▸ TASK BRIEF: Below is a listing. Write out exactly its lines between the one holding "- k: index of" and the one holding "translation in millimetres", inclusive.

*** Begin section ***

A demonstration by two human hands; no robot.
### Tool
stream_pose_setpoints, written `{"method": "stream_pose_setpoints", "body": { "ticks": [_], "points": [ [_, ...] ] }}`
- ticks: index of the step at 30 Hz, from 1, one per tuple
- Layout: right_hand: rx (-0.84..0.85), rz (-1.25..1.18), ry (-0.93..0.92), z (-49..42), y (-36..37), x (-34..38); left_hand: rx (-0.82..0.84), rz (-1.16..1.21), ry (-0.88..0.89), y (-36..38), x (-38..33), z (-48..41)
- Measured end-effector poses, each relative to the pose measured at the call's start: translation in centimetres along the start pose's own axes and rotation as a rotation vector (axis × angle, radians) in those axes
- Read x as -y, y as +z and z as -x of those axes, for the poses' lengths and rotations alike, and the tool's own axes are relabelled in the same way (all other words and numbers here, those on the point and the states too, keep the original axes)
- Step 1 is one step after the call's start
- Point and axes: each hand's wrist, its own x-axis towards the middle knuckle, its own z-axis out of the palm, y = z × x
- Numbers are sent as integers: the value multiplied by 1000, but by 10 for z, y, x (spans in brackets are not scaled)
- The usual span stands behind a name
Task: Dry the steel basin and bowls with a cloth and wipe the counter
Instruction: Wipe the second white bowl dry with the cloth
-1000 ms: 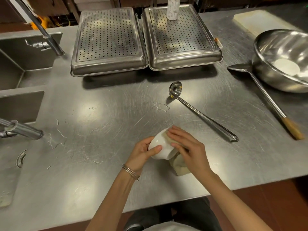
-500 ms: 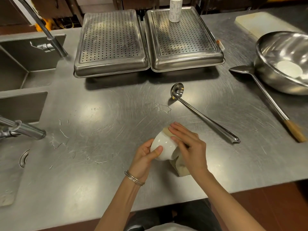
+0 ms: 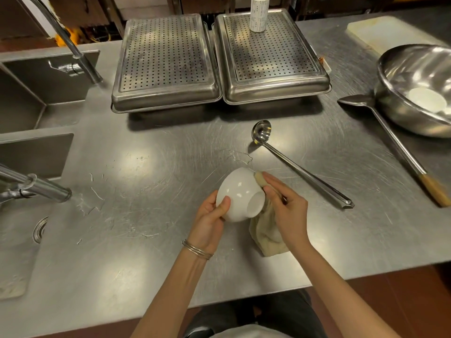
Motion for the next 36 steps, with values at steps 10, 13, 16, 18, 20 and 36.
{"method": "stream_pose_setpoints", "body": {
  "ticks": [10, 13, 16, 18, 20, 36],
  "points": [
    [-41, 24, 53, 3, -3, -1, 141, -278, -59, -13, -13, -6],
    [-5, 58, 19, -1, -3, 2, 227, -348, -96, -12, -25, -10],
    [-18, 54, 4, 0, -1, 2, 203, -291, -94, -11, -26, -9],
    [-45, 33, 26, 6, 0, 2, 152, -154, -108, -11, -17, -7],
    [-38, 46, 45, 18, 1, -1, 75, 0, -121, -9, -10, -6],
    [16, 212, -36, 40, 0, -11, -205, 359, -127, 0, 2, -18]
  ]
}}
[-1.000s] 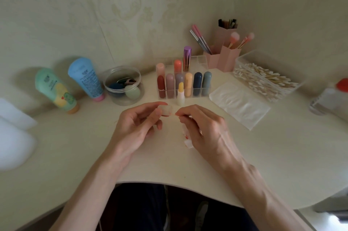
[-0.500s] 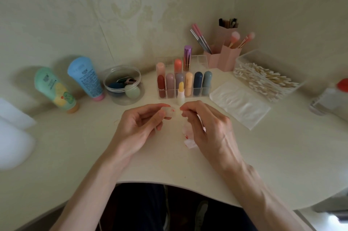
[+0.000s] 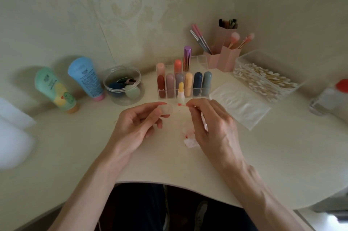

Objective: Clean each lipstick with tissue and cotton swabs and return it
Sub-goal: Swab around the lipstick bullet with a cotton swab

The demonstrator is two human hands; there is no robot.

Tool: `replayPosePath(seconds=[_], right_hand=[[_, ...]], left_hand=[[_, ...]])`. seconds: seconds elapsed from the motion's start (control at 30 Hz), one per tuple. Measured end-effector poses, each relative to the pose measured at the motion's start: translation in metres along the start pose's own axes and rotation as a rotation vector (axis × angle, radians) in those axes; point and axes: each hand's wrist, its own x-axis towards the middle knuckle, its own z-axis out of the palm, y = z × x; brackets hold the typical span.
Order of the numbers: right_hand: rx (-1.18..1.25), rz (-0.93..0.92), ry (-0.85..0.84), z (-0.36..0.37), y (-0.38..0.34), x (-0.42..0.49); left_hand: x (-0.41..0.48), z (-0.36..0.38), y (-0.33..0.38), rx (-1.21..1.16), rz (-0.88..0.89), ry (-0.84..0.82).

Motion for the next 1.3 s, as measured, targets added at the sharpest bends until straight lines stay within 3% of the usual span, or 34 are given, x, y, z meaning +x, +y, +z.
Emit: replayPosePath(seconds=[0.27,0.47,0.93,1.3], right_hand=[[0.091,-0.072,-0.019,0.0046,-0.0009,0.0006],[0.012,-0.108,-0.008,0.0018,-0.0029,0.0009],[0.076,-0.066,-0.147,0.0066,-0.0052,-0.0023],[0.085,-0.041,-0.149,0.0075,-0.0064,-0.0023]], left_hand=[[0.0005,-0.0003,-0.0010,0.040,-0.007,-0.031],[0.0024,-0.0001,-0.0032,0.060,-0.008,-0.046],[0.0021,0.0004,-0.0065,-0.005,0.020,-0.003],[0.0012,0.0032,-0.0071,0.020,0.054,-0.001]])
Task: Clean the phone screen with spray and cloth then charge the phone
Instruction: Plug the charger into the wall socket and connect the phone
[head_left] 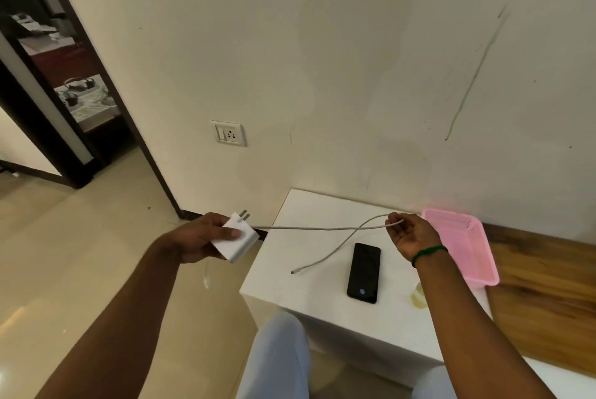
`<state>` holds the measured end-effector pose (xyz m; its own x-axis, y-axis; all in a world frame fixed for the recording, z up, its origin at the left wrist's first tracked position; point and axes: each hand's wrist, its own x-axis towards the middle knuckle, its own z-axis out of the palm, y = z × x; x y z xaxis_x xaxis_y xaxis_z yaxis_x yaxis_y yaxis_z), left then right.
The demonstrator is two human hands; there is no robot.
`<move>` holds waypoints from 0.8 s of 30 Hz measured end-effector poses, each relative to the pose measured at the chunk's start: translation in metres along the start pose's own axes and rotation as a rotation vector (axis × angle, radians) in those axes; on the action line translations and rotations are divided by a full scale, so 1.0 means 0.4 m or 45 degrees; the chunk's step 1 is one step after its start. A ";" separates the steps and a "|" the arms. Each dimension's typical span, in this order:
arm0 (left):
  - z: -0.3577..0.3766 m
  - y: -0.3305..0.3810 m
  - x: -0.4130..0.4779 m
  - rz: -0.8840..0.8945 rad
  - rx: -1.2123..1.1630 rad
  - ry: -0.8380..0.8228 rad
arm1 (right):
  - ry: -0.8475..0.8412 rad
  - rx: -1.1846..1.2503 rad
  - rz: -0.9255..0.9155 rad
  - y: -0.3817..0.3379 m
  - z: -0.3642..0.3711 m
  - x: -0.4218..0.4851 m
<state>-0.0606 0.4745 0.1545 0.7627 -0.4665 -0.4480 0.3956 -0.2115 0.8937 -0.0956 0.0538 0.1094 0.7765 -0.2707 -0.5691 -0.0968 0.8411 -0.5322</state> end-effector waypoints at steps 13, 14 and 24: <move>-0.101 0.041 -0.068 -0.030 -0.007 0.106 | 0.156 -0.135 -0.022 -0.016 -0.054 0.036; -0.091 0.048 -0.063 -0.028 0.003 0.110 | 0.171 -0.192 -0.014 -0.010 -0.060 0.039; 0.060 0.135 0.012 0.057 -0.236 0.103 | 0.214 -0.643 0.086 0.028 -0.114 0.056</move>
<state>-0.0479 0.4402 0.2012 0.8174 -0.3999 -0.4146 0.4417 -0.0269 0.8967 -0.1074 0.0358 0.0622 0.6517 -0.3299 -0.6830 -0.4628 0.5405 -0.7026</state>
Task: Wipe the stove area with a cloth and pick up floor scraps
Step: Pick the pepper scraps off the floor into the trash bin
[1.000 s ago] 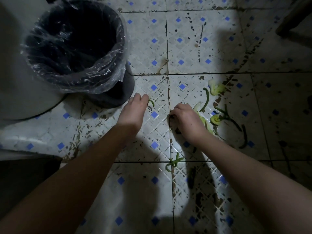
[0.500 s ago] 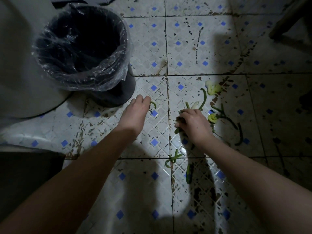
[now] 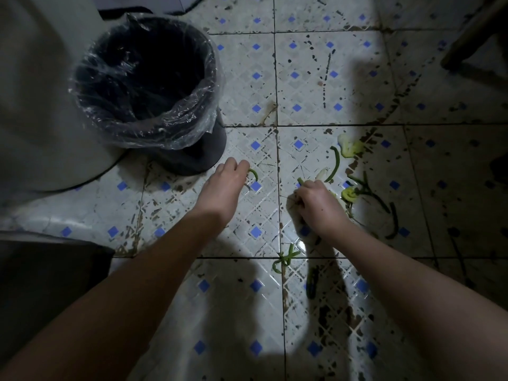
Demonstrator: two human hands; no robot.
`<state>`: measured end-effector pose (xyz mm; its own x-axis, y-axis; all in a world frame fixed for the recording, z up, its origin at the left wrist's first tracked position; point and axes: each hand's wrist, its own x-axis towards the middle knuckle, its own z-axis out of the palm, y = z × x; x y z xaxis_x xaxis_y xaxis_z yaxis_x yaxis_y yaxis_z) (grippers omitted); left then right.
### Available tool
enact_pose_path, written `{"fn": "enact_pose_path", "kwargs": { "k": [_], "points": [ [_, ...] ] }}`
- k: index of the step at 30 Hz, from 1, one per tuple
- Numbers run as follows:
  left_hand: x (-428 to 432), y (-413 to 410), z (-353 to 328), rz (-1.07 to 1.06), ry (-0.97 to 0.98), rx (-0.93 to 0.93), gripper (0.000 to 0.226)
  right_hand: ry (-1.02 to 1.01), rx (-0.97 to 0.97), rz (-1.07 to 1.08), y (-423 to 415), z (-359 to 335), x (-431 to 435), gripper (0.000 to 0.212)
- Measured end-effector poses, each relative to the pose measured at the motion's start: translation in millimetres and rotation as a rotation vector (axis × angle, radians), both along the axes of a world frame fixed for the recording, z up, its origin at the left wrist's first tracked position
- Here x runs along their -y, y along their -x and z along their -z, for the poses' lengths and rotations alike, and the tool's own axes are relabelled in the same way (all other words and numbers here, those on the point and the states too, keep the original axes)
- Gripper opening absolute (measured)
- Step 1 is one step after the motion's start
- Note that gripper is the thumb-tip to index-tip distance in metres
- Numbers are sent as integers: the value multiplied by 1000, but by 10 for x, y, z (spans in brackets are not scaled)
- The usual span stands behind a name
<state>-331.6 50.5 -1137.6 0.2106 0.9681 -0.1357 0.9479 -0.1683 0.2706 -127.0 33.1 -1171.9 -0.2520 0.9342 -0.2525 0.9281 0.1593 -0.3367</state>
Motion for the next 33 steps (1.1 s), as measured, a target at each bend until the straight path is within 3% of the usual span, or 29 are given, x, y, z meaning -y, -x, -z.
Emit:
{"fn": "enact_pose_path", "kwargs": {
  "k": [9, 27, 33],
  "points": [
    [52, -5, -157, 32, -29, 5, 46, -180, -100, -41, -10, -268, -33, 21],
    [62, 30, -982, 191, -309, -192, 68, -505, -215, -56, 69, -1205, -120, 9],
    [-53, 253, -1296, 187, -449, -343, 46, -577, -241, -122, 226, -1469, -152, 8]
  ]
}}
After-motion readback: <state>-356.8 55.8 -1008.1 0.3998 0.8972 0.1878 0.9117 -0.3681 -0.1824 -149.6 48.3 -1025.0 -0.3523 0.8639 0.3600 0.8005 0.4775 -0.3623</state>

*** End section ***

▸ SOLUTION:
- k: index of the step at 30 Hz, from 1, one per tuple
- Numbers run as follows:
  left_hand: x (-428 to 432), y (-413 to 410), z (-353 to 328), rz (-1.07 to 1.06), ry (-0.97 to 0.98), rx (-0.93 to 0.93), gripper (0.000 to 0.226)
  right_hand: ry (-1.02 to 1.01), rx (-0.97 to 0.97), rz (-1.07 to 1.08), y (-423 to 415), z (-359 to 335), x (-431 to 435), gripper (0.000 to 0.212)
- Measured end-effector poses, each relative to the pose measured at the motion's start: translation in millimetres and rotation as a rotation vector (axis × angle, radians), both along the axes of a world frame fixed for the recording, z up, its origin at the left wrist's first tracked position

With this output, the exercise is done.